If this is a repeat, I apologise!

From LocalME;


https://steamtraen.blogspot.com/2018/12/have-scientists-found-explanation-for.html

"Thanks for posting that link V.
Prof Pariante did not make clear that this study was not about ME, but Jon Peters was very good and he pointed this out. He was also very good at pointing out there is a lot of other research finding biomedical abnormalities.

I haven't read the study myself, but there is a critique of the study in a blog article by Nick Brown, link below. The SMC was behind the publicity (who'd have guessed?)."


Some excerpts from Nick Brown's article:

"I was allowed in without a press pass after identifying myself as a researcher, but when I tried to get clarification of a point that had been made during the presentation I was told that only reporters (i.e., not researchers or other members of the public) were allowed to ask questions."
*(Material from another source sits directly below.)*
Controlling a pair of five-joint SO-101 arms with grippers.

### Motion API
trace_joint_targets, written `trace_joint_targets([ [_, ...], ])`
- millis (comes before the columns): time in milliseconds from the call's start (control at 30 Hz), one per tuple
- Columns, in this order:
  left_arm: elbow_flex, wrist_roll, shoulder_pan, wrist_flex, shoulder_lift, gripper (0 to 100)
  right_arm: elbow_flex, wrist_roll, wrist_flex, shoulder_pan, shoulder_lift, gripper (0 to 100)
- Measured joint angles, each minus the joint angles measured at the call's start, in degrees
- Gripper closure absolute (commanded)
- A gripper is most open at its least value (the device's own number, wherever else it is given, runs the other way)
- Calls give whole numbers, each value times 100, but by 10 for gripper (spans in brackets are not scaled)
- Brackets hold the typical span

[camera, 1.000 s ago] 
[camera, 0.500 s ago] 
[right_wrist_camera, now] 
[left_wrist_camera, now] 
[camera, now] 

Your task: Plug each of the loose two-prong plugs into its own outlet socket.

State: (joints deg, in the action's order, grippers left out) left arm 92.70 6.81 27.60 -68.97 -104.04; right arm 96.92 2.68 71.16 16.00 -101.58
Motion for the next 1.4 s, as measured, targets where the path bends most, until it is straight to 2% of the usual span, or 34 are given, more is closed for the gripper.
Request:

"There are many possible causes of fatigue, and I don't think that the authors have given us any good reason to believe that the fatigue that was reported by their hepatitis C patients six months after finishing an exhausting medical procedure that itself lasted for half a year or more was caused by the same mechanism (whatever that might be) as the multi-year ongoing fatigue in ME/CFS patients, especially since, for all we know, some or all of the 18 cases of persistent fatigue might have been only marginal (i.e., a small amount worse than baseline) or resolved themselves within not too many months."

"None of the eight-week or 12-week results appear in the article, and the two from the end of treatment are extremely unconvincingly argued (see previous paragraph). It is possible that the authors simply did not perform any tests on these results, but I am inclined to believe that they did run these tests and found not to provide support for their hypotheses."

"I don't find Russell et al.'s study to be very convincing. My guess is that different cytokine levels do not predict fatigue in either hepatitis C/IFN-α patients or ME/CFS patients, and that the purported relation between cytokine levels at four weeks into the IFN-α treatment and subsequent fatigue may well just be noise. In terms of explaining how ME/CFS begins, let alone how we might prevent or cure it, this study may not get us any closer to the truth."
Yup, shared in this thread already and Nick Brown has posted a couple of times as well.